* [What to produce]
In full and without alteration, write out the data below.

* [Recorded information]
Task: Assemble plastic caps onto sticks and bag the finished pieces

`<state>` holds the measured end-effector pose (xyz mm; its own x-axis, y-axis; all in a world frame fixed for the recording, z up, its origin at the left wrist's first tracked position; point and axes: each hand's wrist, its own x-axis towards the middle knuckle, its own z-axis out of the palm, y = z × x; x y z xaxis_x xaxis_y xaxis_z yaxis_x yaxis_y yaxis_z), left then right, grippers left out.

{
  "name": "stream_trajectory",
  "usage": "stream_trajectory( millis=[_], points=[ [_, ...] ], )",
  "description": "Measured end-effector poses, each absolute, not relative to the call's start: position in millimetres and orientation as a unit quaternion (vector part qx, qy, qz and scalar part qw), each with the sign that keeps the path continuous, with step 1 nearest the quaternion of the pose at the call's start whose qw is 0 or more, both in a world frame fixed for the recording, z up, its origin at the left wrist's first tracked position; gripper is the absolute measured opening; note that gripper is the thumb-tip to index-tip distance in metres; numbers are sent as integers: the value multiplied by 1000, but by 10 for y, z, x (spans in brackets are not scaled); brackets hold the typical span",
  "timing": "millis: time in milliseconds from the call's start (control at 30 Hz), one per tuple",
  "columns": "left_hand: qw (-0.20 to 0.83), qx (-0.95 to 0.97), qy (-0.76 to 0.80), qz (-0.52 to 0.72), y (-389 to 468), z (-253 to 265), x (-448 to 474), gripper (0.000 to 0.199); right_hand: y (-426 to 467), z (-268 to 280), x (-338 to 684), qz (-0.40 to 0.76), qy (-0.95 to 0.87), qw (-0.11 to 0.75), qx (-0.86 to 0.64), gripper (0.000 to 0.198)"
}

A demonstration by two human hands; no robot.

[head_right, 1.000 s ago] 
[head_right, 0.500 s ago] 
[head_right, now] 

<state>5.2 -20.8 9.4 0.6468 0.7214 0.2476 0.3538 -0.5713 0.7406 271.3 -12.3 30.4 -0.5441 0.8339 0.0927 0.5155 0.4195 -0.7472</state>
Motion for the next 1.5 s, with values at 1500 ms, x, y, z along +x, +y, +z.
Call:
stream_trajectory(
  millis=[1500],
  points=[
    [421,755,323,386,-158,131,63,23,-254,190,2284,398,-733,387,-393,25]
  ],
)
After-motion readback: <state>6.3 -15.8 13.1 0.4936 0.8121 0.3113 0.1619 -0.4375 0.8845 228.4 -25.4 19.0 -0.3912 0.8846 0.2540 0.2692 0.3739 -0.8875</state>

* [Response to the task]
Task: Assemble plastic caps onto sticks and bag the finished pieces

`<state>` holds the measured end-effector pose (xyz mm; its own x-axis, y-axis; all in a world frame fixed for the recording, z up, its origin at the left wrist's first tracked position; point and axes: each hand's wrist, its own x-axis towards the middle knuckle, its own z-axis out of the palm, y = z × x; x y z xaxis_x xaxis_y xaxis_z yaxis_x yaxis_y yaxis_z), left then right, grippers left out.

{
  "name": "stream_trajectory",
  "usage": "stream_trajectory( millis=[_], points=[ [_, ...] ], )",
  "description": "Measured end-effector poses, each absolute, not relative to the call's start: position in millimetres and orientation as a unit quaternion (vector part qx, qy, qz and scalar part qw), each with the sign that keeps the path continuous, with step 1 nearest the quaternion of the pose at the call's start whose qw is 0 or more, both in a world frame fixed for the recording, z up, its origin at the left wrist's first tracked position; gripper is the absolute measured opening; note that gripper is the thumb-tip to index-tip distance in metres; numbers are sent as integers: the value multiplied by 1000, but by 10 for y, z, x (spans in brackets are not scaled); brackets hold the typical span",
  "timing": "millis: time in milliseconds from the call's start (control at 30 Hz), one per tuple",
  "columns": "left_hand: qw (-0.20 to 0.83), qx (-0.95 to 0.97), qy (-0.76 to 0.80), qz (-0.52 to 0.72), y (-389 to 468), z (-253 to 265), x (-448 to 474), gripper (0.000 to 0.199); right_hand: y (-426 to 467), z (-268 to 280), x (-338 to 684), qz (-0.40 to 0.76), qy (-0.95 to 0.87), qw (-0.11 to 0.75), qx (-0.86 to 0.64), gripper (0.000 to 0.198)"
}

A demonstration by two human hands; no robot.

[head_right, 1.000 s ago] 
[head_right, 0.500 s ago] 
[head_right, now] 

<state>5.2 -20.8 9.4 0.6468 0.7214 0.2476 0.3538 -0.5713 0.7406 271.3 -12.3 30.4 -0.5441 0.8339 0.0927 0.5155 0.4195 -0.7472</state>
Motion for the next 1.5 s, with values at 1500 ms, x, y, z along +x, +y, +z.
Call:
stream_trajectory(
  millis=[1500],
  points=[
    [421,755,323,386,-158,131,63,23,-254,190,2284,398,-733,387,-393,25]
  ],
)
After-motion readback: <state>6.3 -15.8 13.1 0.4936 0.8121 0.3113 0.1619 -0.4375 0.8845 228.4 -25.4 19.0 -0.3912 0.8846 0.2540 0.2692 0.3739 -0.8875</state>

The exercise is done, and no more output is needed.